» What the task requires
Across the following data, state how many lines include the word "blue". Provide the number alone.

----------------------------------------

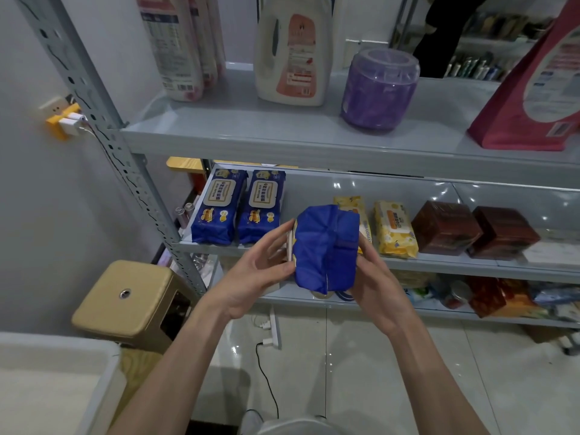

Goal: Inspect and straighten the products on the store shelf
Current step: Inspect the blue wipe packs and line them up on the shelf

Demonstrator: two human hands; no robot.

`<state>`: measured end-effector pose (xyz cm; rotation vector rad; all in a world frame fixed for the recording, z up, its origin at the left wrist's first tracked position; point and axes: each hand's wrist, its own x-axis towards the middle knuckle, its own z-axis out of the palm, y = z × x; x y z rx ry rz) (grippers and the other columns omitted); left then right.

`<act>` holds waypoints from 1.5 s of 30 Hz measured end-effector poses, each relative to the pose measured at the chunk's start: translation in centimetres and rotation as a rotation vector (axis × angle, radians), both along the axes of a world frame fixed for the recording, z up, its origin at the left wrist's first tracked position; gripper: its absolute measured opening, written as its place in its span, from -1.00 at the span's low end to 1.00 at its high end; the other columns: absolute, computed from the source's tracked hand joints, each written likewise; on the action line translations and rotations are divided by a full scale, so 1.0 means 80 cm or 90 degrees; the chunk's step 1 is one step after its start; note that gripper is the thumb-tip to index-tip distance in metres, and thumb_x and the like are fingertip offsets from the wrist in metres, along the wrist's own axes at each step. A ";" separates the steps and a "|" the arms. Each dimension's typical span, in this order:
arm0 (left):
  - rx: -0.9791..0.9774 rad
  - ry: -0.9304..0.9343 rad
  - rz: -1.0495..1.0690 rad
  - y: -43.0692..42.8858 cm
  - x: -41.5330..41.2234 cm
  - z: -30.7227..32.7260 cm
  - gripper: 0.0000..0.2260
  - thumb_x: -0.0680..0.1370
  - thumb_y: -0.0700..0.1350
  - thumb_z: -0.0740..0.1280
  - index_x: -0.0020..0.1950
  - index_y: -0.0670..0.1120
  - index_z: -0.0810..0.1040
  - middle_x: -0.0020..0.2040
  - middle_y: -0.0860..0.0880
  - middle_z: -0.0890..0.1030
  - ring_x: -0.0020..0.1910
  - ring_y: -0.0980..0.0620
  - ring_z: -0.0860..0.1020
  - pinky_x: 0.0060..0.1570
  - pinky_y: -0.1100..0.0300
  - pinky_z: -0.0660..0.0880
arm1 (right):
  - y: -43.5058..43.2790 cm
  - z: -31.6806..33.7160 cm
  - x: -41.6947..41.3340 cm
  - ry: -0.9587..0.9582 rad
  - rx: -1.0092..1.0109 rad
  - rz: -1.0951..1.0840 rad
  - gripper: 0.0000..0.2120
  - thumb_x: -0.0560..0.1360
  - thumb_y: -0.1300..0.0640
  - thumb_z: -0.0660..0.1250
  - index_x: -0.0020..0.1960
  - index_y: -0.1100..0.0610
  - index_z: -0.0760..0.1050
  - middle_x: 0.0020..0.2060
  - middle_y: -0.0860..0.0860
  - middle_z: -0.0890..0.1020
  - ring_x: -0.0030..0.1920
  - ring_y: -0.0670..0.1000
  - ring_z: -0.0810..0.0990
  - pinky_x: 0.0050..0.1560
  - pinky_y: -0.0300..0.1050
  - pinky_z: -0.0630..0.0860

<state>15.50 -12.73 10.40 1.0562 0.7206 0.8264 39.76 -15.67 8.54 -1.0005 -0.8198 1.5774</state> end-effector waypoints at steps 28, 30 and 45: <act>-0.066 0.023 0.061 0.009 -0.025 -0.015 -0.27 0.44 0.10 0.56 0.56 0.16 0.34 0.45 -0.12 0.50 0.37 -0.17 0.54 0.34 -0.11 0.45 | 0.009 0.034 -0.006 -0.247 0.077 0.161 -0.27 0.48 -0.07 0.51 0.54 -0.36 0.25 0.44 -0.27 0.46 0.46 -0.19 0.43 0.26 -0.17 0.54; -0.032 0.100 0.056 0.013 -0.018 -0.002 -0.45 0.60 0.08 0.40 0.56 0.26 0.31 0.41 -0.04 0.56 0.32 -0.07 0.59 0.27 -0.04 0.50 | 0.015 0.029 -0.003 -0.230 0.059 0.149 -0.28 0.51 -0.10 0.48 0.57 -0.32 0.23 0.45 -0.11 0.50 0.47 -0.04 0.47 0.36 0.01 0.48; -0.007 0.231 0.077 0.011 0.009 0.039 -0.54 0.60 0.23 0.22 0.50 0.41 0.25 0.16 0.18 0.68 0.15 0.13 0.65 0.00 0.16 0.60 | 0.021 0.025 -0.007 -0.276 0.045 0.059 -0.37 0.51 -0.17 0.33 0.56 -0.30 0.28 0.45 -0.16 0.52 0.46 -0.06 0.46 0.41 0.08 0.44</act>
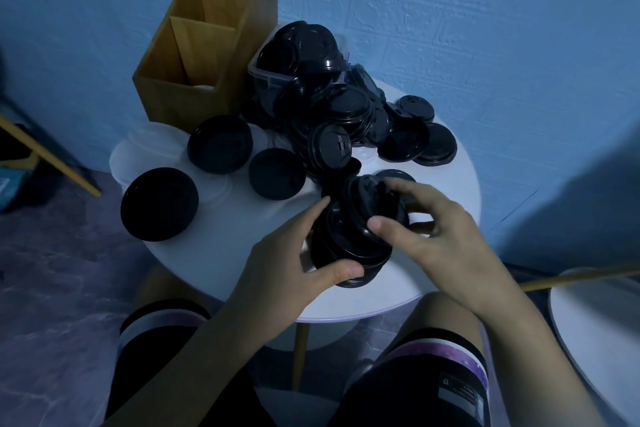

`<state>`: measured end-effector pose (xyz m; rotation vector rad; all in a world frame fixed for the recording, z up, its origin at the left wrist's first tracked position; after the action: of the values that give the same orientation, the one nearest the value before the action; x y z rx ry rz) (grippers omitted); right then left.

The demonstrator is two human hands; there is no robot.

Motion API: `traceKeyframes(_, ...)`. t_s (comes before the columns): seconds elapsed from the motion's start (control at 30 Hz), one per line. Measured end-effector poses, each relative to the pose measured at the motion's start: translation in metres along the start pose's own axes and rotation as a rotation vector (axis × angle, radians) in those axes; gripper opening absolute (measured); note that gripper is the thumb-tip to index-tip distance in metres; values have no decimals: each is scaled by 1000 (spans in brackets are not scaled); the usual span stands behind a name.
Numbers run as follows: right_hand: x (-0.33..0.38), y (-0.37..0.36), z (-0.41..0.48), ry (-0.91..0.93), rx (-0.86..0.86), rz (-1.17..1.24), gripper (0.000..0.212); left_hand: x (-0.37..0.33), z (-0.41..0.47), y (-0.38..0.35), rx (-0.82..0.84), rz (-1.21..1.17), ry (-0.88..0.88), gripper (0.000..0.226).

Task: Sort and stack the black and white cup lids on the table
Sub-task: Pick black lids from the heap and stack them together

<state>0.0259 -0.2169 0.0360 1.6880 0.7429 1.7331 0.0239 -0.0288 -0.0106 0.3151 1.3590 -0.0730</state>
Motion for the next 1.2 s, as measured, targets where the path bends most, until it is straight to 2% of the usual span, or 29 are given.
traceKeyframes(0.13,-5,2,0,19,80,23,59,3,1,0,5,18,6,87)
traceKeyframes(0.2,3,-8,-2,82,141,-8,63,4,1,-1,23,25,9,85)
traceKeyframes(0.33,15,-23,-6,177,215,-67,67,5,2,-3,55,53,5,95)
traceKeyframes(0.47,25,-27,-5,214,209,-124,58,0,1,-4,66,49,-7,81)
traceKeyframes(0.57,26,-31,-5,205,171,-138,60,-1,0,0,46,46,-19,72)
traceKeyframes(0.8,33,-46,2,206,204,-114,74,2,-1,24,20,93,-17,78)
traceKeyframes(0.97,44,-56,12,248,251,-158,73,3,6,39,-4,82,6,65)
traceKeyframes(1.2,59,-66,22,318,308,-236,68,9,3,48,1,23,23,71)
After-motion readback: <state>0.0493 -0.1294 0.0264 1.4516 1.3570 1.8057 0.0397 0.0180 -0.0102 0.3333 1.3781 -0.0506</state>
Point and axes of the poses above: each hand's wrist, its own z-axis towards the middle knuckle, its own y-axis out of the back of the hand, x = y × z, the point moved 10 cm from there along z, towards the middle knuckle, and after that the axes turned 15 degrees about -z, right-handed, at the moved point
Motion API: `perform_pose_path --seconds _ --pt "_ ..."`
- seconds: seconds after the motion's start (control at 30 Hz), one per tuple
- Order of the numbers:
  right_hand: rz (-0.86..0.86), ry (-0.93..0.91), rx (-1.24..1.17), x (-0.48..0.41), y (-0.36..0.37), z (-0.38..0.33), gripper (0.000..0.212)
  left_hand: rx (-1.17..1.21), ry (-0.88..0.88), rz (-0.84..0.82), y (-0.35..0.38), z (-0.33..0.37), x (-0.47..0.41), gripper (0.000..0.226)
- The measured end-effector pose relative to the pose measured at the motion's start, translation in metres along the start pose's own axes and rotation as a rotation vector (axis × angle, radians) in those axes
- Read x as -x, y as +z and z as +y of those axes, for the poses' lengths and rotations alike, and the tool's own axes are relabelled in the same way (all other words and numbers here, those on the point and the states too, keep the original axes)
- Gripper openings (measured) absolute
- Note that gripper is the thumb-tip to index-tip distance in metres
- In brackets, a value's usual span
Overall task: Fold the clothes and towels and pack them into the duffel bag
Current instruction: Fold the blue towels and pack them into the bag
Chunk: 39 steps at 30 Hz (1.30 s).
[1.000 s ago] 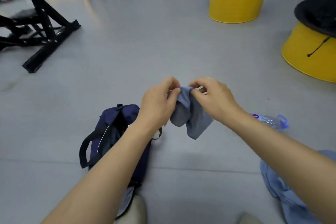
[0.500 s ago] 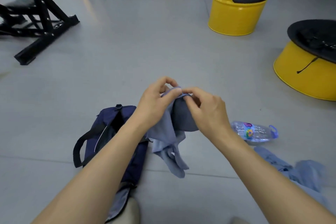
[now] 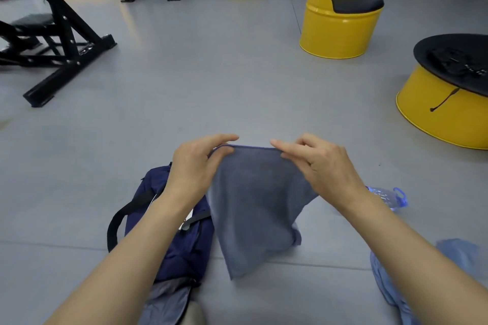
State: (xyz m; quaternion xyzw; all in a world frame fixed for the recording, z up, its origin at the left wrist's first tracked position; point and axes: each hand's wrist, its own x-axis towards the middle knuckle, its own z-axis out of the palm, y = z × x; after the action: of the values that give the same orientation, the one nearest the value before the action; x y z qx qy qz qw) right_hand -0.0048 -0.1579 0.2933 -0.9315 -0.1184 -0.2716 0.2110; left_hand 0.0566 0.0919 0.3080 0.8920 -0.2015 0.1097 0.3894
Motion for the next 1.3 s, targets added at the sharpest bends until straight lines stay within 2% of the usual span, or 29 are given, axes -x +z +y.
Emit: perform_pose_path --seconds 0.13,0.27,0.37,0.47,0.53,0.57,0.63,0.77,0.83,0.9,0.97,1.03,1.13,1.3 --pt "-0.057 -0.050 -0.027 0.004 -0.005 -0.007 0.035 -0.002 -0.037 0.074 -0.003 -0.005 -0.001 0.020" --pt "-0.260 0.082 -0.081 0.009 -0.012 -0.009 0.031 -0.084 -0.064 0.122 -0.006 -0.010 0.000 0.006" --pt "-0.310 0.075 -0.058 0.014 -0.012 -0.001 0.029 -0.104 -0.064 0.133 -0.002 -0.016 0.000 0.012" --pt "-0.281 0.030 0.049 0.018 -0.012 0.012 0.051 -0.099 -0.050 0.118 -0.002 -0.027 -0.003 0.026" --pt "-0.223 0.030 0.101 0.024 -0.011 0.027 0.069 -0.072 -0.073 0.091 -0.004 -0.034 -0.005 0.027" --pt "-0.200 0.062 0.099 0.026 -0.010 0.033 0.071 -0.067 -0.090 0.077 -0.004 -0.038 -0.006 0.026" --pt "-0.202 0.210 0.005 0.029 -0.010 0.042 0.057 -0.091 -0.108 0.055 -0.003 -0.047 -0.005 0.022" --pt "-0.175 0.597 -0.410 0.035 0.004 0.050 0.031 -0.261 -0.180 0.005 0.001 -0.062 -0.005 0.016" --pt "-0.156 0.639 -0.407 0.032 0.012 0.057 0.027 -0.313 -0.275 -0.027 0.007 -0.067 -0.007 0.017" --pt "-0.173 0.601 -0.254 0.024 0.016 0.069 0.025 -0.205 -0.381 -0.038 0.021 -0.072 -0.016 0.018" --pt "-0.179 0.572 -0.155 0.006 0.013 0.080 0.025 0.118 -0.476 -0.038 0.033 -0.073 -0.033 0.022" --pt "-0.152 0.564 -0.108 -0.023 0.004 0.093 0.025 0.345 -0.481 -0.002 0.038 -0.071 -0.061 0.025" --pt "-0.042 0.516 -0.071 -0.073 -0.020 0.108 0.024 0.423 -0.369 0.070 0.031 -0.048 -0.116 0.023" --pt "0.102 0.397 -0.081 -0.131 -0.067 0.117 0.024 0.396 -0.193 0.141 0.001 -0.013 -0.176 0.024"
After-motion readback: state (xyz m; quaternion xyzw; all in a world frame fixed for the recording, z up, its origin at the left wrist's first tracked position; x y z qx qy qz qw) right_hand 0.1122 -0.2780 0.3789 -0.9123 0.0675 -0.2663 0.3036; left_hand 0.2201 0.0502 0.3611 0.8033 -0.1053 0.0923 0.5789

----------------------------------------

» Output for this exercise
2